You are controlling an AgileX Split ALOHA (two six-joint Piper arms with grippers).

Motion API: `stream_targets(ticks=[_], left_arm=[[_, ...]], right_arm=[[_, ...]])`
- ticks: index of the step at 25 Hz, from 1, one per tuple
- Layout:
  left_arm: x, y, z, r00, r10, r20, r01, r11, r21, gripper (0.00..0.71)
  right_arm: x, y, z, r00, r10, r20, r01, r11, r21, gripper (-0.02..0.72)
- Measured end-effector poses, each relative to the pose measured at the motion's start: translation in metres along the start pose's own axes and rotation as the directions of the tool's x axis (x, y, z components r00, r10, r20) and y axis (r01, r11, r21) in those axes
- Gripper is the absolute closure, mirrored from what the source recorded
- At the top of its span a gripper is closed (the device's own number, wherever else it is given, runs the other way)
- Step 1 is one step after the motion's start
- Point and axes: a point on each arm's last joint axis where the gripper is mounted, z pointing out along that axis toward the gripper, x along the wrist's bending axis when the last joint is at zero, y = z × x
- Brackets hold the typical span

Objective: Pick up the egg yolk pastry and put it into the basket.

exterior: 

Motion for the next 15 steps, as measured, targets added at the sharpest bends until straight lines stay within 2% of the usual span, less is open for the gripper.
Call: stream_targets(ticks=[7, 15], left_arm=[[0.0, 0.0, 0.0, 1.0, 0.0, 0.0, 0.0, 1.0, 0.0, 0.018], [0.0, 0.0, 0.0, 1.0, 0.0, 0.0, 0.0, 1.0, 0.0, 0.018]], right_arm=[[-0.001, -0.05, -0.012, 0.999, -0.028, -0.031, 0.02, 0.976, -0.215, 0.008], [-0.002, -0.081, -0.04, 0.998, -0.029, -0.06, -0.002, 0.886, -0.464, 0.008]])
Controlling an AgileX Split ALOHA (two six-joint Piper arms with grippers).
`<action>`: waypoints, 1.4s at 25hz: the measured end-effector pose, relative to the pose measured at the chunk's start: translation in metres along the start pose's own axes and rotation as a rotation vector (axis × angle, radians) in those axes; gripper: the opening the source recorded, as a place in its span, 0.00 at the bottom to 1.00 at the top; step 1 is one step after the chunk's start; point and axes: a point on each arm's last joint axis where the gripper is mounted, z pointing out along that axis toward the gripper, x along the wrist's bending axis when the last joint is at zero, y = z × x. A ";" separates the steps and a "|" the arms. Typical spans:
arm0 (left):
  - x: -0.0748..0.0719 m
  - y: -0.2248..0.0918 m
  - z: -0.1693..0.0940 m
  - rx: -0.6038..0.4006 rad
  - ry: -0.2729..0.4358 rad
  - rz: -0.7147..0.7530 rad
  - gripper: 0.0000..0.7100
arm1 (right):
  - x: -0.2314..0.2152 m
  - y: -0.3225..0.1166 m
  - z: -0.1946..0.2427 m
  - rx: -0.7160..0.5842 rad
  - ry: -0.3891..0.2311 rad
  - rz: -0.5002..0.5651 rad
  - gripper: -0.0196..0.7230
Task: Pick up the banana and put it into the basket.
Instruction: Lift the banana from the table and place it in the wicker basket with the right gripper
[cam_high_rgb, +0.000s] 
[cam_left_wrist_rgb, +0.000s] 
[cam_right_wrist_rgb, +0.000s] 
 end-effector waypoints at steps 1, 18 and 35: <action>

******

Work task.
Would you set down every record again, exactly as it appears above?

Written answer.
You are controlling an AgileX Split ALOHA (two six-joint Piper arms with grippers).

Motion API: `stream_targets(ticks=[_], left_arm=[[_, ...]], right_arm=[[_, ...]])`
- ticks: index of the step at 25 Hz, from 1, one per tuple
- Layout:
  left_arm: x, y, z, r00, r10, r20, r01, r11, r21, gripper (0.00..0.71)
  right_arm: x, y, z, r00, r10, r20, r01, r11, r21, gripper (-0.02..0.72)
- Measured end-effector poses, each relative to the pose measured at the motion's start: translation in metres along the start pose's own axes and rotation as the directions of the tool's x axis (x, y, z components r00, r10, r20) and y axis (r01, r11, r21) in those axes
- Gripper is the absolute closure, mirrored from what the source recorded
- At the top of its span a gripper is closed (the device's own number, wherever else it is given, runs the other way)
- Step 1 is one step after the motion's start
- Point and axes: a point on each arm's last joint axis where the gripper is mounted, z pointing out along that axis toward the gripper, x along the wrist's bending axis when the last joint is at zero, y = z × x
- Brackets hold the typical span

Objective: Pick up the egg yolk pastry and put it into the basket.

exterior: 

Motion for the next 15 steps, as measured, targets added at the sharpest bends until straight lines stay within 2% of the usual span, less is open for the gripper.
Call: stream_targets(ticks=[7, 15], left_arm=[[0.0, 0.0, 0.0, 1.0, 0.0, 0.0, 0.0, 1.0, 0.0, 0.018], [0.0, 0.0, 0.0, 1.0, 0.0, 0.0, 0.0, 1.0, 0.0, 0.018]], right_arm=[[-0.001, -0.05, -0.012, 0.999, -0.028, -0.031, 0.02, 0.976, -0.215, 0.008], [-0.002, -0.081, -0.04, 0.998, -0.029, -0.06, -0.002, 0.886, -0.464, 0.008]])
Controlling an AgileX Split ALOHA (two six-joint Piper arms with grippers).
`<action>`: waypoints, 1.4s at 25hz: the measured end-effector pose, relative to the pose measured at the chunk's start: translation in metres along the start pose's own axes and rotation as a rotation vector (axis × angle, radians) in those axes; gripper: the opening the source recorded, as a place in its span, 0.00 at the bottom to 1.00 at the top; step 1 is one step after the chunk's start; point and axes: a point on each arm's last joint axis where the gripper is mounted, z pointing out along that axis toward the gripper, x along the wrist's bending axis when the last joint is at zero, y = z × x. A ";" separates the steps and a "|" the arms. Typical spans:
arm0 (left):
  - x: -0.0748..0.0719 m
  - y: -0.2248..0.0918 m
  - z: -0.1693..0.0940 m
  - rx: -0.6038..0.4006 rad
  - ry: -0.2729..0.4358 rad
  - rz: -0.7147..0.7530 rad
  - gripper: 0.0000..0.7100
arm1 (right):
  - x: -0.2314..0.2152 m
  - y: -0.3225..0.1166 m
  - z: -0.1946..0.2427 m
  - rx: -0.7160..0.5842 rad
  - ry: -0.3891..0.2311 rad
  - rz: -0.5002..0.5651 rad
  - gripper: -0.0196..0.7230
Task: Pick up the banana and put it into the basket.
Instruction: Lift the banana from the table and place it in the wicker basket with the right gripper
[cam_high_rgb, +0.000s] 
[cam_left_wrist_rgb, +0.000s] 
[cam_right_wrist_rgb, +0.000s] 
 end-effector waypoints at steps 1, 18 and 35: <action>

What the exercise required is now done.